An economy ministry spokesperson said the powers being ceded would include oversight of mergers and acquisitions.
The European Commission in July officially challenged Madrid’s attempts to hamper BBVA’s 16-billion-euro ($18.7 billion) hostile bid for smaller Spanish rival Sabadell, which opened an infringement procedure. The bid ultimately failed.
The Commission considered Madrid’s broad discretionary powers as unjustified restrictions on the freedom of capital movement.
Madrid maintains that its domestic regulations are fully aligned with those in Europe, and the spokesperson said the transfer of powers would not prevent state entities, such as Spain’s competition watchdog, from fulfilling their mandates.
The person said the transfer would take place when Spain adopts the EU’s new capital requirements directive, which has to be implemented by January 2026.
The Commission has now to decide whether Spain’s response is satisfactory.

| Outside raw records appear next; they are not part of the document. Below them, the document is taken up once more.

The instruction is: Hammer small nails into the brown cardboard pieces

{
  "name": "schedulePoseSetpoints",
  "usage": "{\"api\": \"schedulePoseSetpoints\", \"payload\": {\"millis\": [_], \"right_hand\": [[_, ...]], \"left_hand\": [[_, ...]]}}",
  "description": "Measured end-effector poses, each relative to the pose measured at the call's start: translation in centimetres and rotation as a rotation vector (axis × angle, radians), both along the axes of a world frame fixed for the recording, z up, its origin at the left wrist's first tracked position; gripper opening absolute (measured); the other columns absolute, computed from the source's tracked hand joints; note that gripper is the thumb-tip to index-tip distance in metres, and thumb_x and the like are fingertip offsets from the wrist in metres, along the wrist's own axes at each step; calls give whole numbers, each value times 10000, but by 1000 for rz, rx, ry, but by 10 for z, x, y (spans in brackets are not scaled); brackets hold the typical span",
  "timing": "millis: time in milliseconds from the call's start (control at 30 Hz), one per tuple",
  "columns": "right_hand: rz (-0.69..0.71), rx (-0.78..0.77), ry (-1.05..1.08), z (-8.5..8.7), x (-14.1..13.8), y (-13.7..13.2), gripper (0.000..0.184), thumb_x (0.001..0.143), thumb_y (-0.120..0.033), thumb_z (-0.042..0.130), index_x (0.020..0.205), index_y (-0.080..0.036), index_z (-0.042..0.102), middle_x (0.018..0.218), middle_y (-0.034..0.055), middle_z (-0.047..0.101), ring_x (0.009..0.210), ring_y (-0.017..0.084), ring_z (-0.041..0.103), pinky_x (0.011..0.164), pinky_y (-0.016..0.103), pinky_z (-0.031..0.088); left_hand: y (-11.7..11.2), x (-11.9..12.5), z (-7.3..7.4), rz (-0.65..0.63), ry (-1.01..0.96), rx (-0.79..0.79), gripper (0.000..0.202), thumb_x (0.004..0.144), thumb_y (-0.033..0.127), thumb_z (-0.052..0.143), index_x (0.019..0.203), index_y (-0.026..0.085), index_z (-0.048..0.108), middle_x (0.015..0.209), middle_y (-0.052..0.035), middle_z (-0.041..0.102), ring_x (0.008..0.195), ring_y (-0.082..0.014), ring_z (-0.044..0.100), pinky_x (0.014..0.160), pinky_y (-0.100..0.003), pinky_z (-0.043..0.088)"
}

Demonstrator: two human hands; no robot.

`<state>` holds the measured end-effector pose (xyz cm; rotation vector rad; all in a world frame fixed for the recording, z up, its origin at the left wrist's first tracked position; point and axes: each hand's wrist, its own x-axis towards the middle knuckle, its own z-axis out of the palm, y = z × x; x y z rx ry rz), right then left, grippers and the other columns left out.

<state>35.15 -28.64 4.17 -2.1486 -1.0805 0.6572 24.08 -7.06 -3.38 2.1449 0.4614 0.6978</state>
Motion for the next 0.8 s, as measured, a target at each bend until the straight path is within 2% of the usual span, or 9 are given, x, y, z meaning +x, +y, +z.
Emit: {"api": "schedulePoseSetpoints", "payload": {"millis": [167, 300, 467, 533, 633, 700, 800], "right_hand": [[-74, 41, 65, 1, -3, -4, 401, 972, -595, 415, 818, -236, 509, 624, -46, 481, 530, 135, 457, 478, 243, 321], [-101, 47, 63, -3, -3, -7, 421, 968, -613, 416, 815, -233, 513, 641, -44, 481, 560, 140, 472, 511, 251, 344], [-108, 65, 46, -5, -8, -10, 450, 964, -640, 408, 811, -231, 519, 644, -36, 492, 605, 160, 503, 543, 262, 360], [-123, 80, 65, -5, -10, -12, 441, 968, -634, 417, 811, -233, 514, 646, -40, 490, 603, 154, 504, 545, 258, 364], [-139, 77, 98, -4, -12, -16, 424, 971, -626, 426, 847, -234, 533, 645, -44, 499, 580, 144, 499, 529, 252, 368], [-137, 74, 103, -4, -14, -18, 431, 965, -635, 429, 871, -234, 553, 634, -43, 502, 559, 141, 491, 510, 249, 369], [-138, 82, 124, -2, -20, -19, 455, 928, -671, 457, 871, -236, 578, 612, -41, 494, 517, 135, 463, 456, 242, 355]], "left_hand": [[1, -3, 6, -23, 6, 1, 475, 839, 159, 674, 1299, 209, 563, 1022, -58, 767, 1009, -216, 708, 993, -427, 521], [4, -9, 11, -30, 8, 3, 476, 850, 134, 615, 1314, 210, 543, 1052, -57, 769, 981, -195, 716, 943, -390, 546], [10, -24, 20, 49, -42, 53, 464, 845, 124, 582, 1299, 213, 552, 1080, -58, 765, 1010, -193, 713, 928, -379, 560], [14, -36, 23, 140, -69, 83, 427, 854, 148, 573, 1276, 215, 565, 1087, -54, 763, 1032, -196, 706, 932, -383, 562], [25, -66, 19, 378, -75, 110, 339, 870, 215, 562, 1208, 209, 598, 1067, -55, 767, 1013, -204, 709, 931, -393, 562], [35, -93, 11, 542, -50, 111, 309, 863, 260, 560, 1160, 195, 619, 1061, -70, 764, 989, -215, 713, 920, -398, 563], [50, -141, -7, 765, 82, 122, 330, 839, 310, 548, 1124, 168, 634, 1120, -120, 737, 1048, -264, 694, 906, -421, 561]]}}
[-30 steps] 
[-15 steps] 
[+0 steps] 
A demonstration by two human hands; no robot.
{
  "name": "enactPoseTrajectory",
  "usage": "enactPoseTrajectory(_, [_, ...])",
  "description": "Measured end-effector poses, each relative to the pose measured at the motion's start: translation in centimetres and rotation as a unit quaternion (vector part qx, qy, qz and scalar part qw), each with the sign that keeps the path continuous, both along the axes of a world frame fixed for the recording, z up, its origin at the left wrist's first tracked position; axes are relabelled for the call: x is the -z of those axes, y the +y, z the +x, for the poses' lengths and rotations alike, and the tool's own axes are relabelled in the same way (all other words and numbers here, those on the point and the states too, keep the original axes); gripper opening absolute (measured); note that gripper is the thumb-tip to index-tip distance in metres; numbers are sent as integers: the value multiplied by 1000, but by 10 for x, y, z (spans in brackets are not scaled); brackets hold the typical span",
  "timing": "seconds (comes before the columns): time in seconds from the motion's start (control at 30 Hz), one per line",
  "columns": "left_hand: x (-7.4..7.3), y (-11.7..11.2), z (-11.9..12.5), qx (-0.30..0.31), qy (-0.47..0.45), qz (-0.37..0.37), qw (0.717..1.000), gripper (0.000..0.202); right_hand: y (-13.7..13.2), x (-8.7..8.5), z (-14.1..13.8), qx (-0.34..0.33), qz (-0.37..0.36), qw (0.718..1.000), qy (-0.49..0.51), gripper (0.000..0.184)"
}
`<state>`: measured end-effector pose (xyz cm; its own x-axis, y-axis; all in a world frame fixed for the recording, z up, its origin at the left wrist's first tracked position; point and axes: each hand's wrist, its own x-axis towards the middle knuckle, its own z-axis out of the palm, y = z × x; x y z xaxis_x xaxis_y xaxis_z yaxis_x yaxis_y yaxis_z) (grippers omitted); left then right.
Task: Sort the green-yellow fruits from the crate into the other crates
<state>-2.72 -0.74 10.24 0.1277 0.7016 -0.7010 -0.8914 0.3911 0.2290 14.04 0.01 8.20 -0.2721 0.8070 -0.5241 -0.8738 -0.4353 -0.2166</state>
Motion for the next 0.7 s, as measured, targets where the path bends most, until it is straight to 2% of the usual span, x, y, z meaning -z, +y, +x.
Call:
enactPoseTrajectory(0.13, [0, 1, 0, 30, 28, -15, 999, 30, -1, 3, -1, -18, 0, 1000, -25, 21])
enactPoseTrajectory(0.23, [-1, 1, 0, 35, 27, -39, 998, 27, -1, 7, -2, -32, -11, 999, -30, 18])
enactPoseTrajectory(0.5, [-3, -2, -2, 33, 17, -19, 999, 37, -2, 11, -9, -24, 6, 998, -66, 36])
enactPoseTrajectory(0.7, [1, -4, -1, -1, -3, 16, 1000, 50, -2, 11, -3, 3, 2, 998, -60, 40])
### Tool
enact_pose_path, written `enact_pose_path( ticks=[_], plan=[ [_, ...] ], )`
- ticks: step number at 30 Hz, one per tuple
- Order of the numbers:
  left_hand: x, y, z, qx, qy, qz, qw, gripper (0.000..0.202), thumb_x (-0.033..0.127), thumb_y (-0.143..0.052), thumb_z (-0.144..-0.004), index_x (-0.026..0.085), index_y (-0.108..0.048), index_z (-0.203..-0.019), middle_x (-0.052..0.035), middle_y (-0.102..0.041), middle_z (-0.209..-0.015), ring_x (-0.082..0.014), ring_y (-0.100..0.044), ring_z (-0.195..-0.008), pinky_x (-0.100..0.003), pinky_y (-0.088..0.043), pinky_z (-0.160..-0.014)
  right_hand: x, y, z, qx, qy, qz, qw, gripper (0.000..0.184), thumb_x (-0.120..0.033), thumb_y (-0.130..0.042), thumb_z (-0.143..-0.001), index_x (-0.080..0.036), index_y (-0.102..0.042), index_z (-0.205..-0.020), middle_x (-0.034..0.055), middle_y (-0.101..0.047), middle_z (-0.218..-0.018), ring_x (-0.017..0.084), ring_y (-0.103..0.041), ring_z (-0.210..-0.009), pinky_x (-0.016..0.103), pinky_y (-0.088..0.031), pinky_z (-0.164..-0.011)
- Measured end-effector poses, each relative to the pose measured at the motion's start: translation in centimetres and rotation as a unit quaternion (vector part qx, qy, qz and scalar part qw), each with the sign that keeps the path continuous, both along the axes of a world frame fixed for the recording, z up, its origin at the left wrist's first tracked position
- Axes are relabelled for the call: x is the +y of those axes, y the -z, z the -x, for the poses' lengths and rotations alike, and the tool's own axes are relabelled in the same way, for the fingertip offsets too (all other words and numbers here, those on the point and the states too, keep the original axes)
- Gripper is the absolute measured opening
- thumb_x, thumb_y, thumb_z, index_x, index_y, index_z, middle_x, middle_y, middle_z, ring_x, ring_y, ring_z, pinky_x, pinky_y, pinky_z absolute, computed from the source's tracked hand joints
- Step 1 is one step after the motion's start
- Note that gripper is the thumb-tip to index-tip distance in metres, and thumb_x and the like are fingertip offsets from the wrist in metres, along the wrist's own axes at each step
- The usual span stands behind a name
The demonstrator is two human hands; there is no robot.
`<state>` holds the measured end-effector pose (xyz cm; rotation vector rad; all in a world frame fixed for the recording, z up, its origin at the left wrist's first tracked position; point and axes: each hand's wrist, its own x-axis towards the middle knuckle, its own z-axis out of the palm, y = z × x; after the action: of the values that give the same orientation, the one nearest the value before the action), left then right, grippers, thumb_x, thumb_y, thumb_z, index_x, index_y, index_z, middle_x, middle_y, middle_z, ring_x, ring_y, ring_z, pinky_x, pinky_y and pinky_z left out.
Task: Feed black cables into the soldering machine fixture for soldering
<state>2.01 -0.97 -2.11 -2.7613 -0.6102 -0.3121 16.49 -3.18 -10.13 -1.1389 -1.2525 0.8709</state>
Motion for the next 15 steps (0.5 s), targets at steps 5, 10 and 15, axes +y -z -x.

If it does not, it could ultimately refer Madrid to the EU’s highest court.
A Commission spokesperson confirmed receipt of Spain’s response and said the EU would analyse it before deciding on the next steps.
Under Spanish law, the government could not stop BBVA from buying Sabadell’s shares, but it had the final word at a later stage on whether a merger went ahead. Madrid said it needed to protect jobs and competition.
Ultimately, Sabadell shareholders tendered just 25.47% of voting rights, leading BBVA’s bid to fail earlier this month.